Gouvernement Meloni : des surprises ne sont pas à exclure

Le nouveau gouvernement italien a prêté serment le 22 octobre. Dirigée par Giorgia Meloni, dirigeante du parti Frères d’Italie (FdI), la coalition comprend aussi la Lega, Forza Italia (FI) et le petit parti des « Modérés ». En apparence, il s’agit d’un gouvernement pro-UE et pro-atlantiste, mais quelques paradoxes pourraient nous réserver des surprises.

Le premier, c’est que le ministre des Affaires étrangères et l’un des deux vice-premiers ministres est Antonio Tajani, ancien président du Parlement européen et bras droit de Silvio Berlusconi. Ce poste revient traditionnellement à un partenaire de la coalition, mais des déclarations de Berlusconi au groupe FI à la Chambre, qui avaient fait l’objet d’une fuite quelques jours avant la formation du gouvernement, semblaient avoir compromis les chances de Tajani. « J’ai renoué le contact avec Poutine, avait déclaré Berlusconi. Pour mon anniversaire, il m’a envoyé 20 bouteilles de vodka et une lettre très gentille. J’ai répondu par des bouteilles de Lambrusco et une lettre tout aussi gentille. Je l’ai connu comme une personne raisonnable et une personne de paix. »

A propos de la livraison d’armes et de fonds par l’Italie à l’Ukraine, Berlusconi s’est dit « très, très inquiet ». Ses propos ont été applaudis par l’ensemble de la faction FI.

Pour Giorgia Meloni, qui s’est montrée depuis quelque mois plus faucon que les faucons en vue de plaire à Washington, Londres et Bruxelles, de telles déclarations semblaient pouvoir torpiller ses efforts. Tout le monde s’attendait donc à ce que le président de l’État Mattarella rejette la nomination de Tajani, mais il ne l’a pas fait. Ainsi, même si le premier coup de fil passé par Giorgia Meloni à son nouveau poste était adressé au président Zelensky et que les premières déclarations de Tajani en tant que chef de la diplomatie abondaient dans le sens des partisans de l’OTAN, le dernier mot n’a pas été dit.

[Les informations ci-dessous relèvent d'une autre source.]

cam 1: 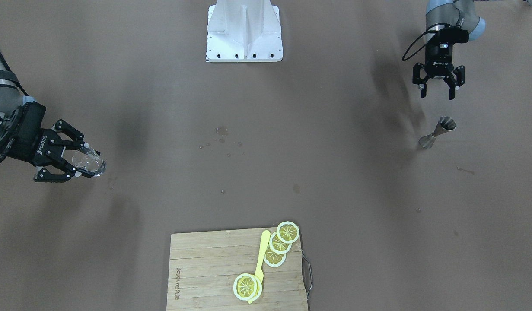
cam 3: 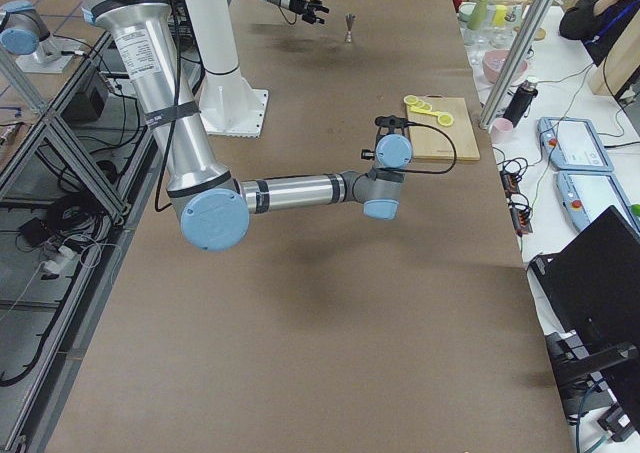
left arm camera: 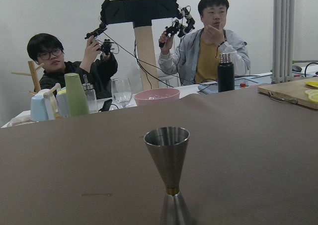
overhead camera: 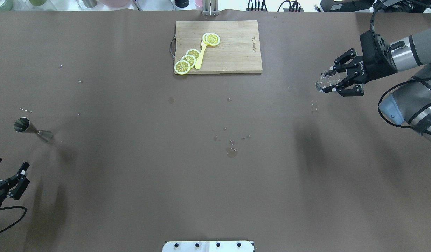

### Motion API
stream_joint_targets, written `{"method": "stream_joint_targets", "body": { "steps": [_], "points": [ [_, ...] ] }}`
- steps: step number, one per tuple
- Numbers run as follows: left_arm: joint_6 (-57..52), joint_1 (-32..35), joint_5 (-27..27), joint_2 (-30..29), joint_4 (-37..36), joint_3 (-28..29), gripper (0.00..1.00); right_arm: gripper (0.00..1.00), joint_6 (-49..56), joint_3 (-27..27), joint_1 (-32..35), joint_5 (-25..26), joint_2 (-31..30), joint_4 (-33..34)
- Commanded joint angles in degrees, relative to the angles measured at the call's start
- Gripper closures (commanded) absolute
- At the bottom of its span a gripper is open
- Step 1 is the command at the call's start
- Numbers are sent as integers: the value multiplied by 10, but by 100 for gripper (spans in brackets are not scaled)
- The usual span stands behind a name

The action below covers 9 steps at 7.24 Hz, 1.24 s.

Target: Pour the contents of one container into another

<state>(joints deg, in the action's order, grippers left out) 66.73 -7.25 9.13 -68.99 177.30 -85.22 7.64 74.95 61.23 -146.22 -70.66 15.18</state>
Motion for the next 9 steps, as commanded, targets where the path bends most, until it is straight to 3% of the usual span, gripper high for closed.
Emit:
{"method": "stream_joint_targets", "body": {
  "steps": [1,3,6,9],
  "points": [
    [0,64,53,-25,-6,10,16,100,0,15,2,3,1,18],
    [0,115,97,-57,-26,17,19,100,9,46,1,3,3,75],
    [0,157,140,-86,-69,29,21,100,9,51,0,15,5,89],
    [8,203,142,-135,-100,51,24,100,9,61,-15,46,4,93]
  ]
}}
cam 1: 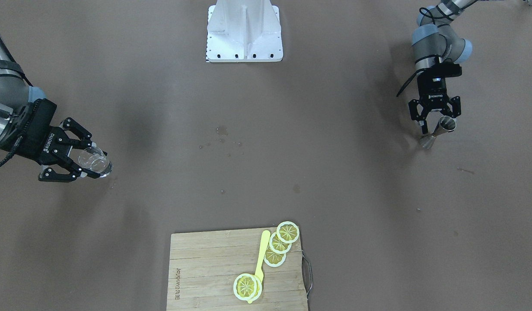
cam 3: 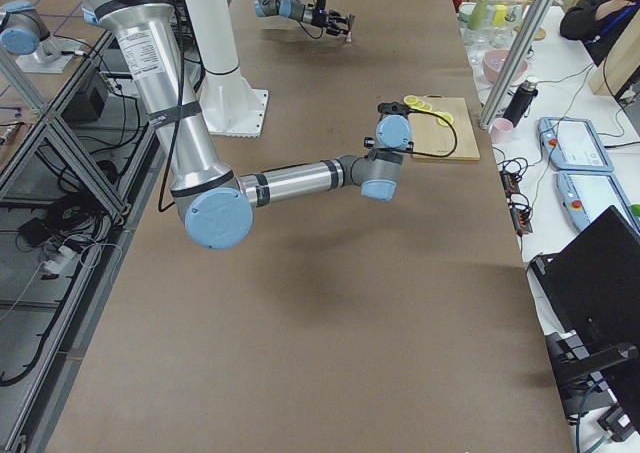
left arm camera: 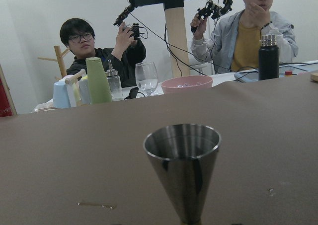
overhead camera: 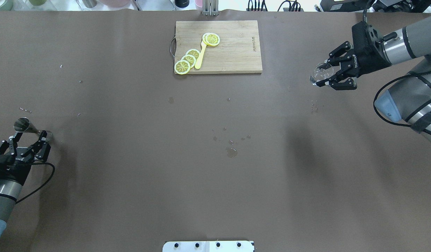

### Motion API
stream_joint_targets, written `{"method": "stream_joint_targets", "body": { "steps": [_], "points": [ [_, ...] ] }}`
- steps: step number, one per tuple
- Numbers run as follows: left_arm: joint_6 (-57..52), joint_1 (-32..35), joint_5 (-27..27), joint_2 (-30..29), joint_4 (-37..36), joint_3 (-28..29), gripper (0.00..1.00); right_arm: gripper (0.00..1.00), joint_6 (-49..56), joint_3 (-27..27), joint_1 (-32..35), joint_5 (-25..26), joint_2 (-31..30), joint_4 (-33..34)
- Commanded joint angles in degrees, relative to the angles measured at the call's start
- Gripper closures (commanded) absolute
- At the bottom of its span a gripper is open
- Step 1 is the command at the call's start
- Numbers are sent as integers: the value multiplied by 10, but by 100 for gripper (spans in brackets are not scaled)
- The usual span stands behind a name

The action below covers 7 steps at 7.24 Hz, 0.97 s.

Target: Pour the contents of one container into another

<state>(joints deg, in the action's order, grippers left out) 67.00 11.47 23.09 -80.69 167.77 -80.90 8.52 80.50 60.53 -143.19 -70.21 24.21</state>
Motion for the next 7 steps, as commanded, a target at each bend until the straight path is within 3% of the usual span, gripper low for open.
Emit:
{"method": "stream_joint_targets", "body": {
  "steps": [1,4,6,7],
  "points": [
    [21,15,1,-20,-5,8,30,100,0,28,-11,20,2,45],
    [26,17,2,-19,-6,11,50,100,1,69,-31,57,-4,78],
    [25,18,10,-20,-6,10,91,100,1,90,-34,62,-12,94],
    [24,19,11,-20,-6,4,100,100,1,113,-35,63,-12,126]
  ]
}}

Autre aspect important, c’est qu’après de nombreux gouvernements truffés de technocrates non élus, ou dirigés par eux, ce cabinet est entièrement composé d’élus. Le ministère de l’Economie (Trésor) revient à Giancarlo Giorgetti, le numéro deux de la Lega. Malheureusement, il représente la faction libre-échangiste du parti et il est responsable du soutien apporté par la Lega au gouvernement Draghi. Mais au sein du cabinet, il devra répondre au second vice-Premier ministre, qui n’est autre que Matteo Salvini, le chef de la Lega.

Salvini a également reçu le portefeuille des Infrastructures, ce qui est une bonne nouvelle. Lui, ainsi que le nouveau ministre du Développement du Mezzogiorno (Sud de l’Italie), Nello Musumeci, ont fait campagne pour la construction du pont de Messine et la modernisation générale des équipements du Sud du pays.

Nous relevons par ailleurs que le nouveau ministre de l’Environnement et de la Sécurité énergétique, Gilberto Pichetto Fratin, de FI, est contre le projet « Fit for 55 » de l’UE. Et le ministère de la Défense revient à Guido Crosetto, un ancien député qui dirige l’Association des industries aérospatiales et de défense et représente la tendance pro-OTAN.

En tout état de cause, le nouveau gouvernement italien a prêté serment sous une épée de Damoclès, car la coalition a fait campagne pour des réductions d’impôts (comme Liz Truss) et des dépenses supplémentaires pour aider les entreprises et les ménages à faire face à la crise énergétique, ce qui risque de déclencher une ruée sur la dette italienne et faire du gouvernement l’otage de la Banque centrale européenne. Toutefois, le véritable défi pour Rome est de s’attaquer à l’érosion du niveau de vie et de faire face à la montée des protestations sociales.